The annotation fields associated with the samples or related sample files are defined in the descriptor schemas. This tutorial describes the descriptor schemas that are attached to the sample objects, raw sequencing reads and differential expressions files.

Other available descriptor schemas can be explored at the Resolwe-bio GitHub page. Customized descriptor schemas can be created using the Resolwe SDK.

Sample

When a new data object that represents a biological sample (i.e. fastq files, bam files) is uploaded to the database, the unannotated sample ( presample) is automatically created. When annotation is attached to the presample object, this object is automatically converted to the annotated sample. To annotate the sample, we need to define a descriptor schema that will be used for the annotation. Together with the descriptor schema, we need to provide the annotations (descriptors) that populate the annotation fields defined in the descriptor shema. The details of this process are described in the Resolwe SDK documentation.
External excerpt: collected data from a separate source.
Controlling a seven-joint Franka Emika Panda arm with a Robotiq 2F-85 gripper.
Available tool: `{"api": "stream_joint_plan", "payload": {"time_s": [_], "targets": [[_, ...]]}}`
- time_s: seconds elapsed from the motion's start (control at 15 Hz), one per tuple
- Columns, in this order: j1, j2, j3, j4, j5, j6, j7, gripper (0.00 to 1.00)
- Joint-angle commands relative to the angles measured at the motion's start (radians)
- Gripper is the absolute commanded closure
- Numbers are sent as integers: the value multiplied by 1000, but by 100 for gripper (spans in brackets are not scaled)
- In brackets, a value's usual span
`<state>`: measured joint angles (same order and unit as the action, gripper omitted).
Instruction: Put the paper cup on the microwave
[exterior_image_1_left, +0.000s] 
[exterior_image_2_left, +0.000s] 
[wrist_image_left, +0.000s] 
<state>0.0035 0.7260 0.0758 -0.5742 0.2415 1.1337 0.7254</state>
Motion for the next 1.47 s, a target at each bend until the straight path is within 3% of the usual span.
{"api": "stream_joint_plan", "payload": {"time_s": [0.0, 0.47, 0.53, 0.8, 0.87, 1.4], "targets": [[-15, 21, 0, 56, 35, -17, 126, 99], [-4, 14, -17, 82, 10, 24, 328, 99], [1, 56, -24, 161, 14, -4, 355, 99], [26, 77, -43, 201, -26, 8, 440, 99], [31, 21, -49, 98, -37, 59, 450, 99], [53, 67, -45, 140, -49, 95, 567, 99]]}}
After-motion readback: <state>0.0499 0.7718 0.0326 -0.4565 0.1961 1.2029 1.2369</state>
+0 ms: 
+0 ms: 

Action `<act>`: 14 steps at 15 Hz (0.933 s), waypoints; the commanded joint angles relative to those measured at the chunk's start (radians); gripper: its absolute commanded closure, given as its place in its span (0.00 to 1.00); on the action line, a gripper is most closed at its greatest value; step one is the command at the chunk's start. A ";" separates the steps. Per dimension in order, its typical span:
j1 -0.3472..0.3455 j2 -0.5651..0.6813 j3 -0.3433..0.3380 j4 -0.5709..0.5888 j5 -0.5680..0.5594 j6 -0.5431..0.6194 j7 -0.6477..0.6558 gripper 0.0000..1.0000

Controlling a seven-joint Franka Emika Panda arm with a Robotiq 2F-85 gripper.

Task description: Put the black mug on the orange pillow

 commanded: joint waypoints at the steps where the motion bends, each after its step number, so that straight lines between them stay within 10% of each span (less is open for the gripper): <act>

To annotate the sample in a GEO compliant way, we prepared the sample annotation schema. An example of the customized descriptor schema is also available.

Reads

To annotate raw sequencing reads we have prepared two descriptor schemas: reads and reads_detailed.

Differential expression

To define the default thresholds for p-value, log fold change (FC) and to describe which samples are used as cases and which as controls in the calculation of differential expression we have prepared diffexp descriptor schema.